** Supplied material **
◆ ◆ ◆ ◆ ◆

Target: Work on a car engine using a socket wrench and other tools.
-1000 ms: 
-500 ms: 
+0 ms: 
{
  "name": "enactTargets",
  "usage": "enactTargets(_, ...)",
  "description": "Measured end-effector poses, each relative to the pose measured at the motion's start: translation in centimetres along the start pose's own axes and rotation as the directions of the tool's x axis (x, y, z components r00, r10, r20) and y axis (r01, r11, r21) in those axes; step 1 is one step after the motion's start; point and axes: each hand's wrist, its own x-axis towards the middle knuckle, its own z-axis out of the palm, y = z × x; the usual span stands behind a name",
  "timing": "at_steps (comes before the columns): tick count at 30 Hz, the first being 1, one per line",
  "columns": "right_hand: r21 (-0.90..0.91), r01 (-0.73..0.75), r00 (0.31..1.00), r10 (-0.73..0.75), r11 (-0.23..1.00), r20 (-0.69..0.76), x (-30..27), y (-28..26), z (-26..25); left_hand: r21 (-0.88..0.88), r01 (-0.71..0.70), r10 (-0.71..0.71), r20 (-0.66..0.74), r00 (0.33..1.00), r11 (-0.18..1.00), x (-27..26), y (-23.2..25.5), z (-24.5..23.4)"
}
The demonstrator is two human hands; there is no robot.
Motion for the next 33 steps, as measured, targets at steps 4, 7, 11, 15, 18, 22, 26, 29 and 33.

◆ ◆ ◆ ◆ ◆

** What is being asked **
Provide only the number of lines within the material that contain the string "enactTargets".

** Response **
2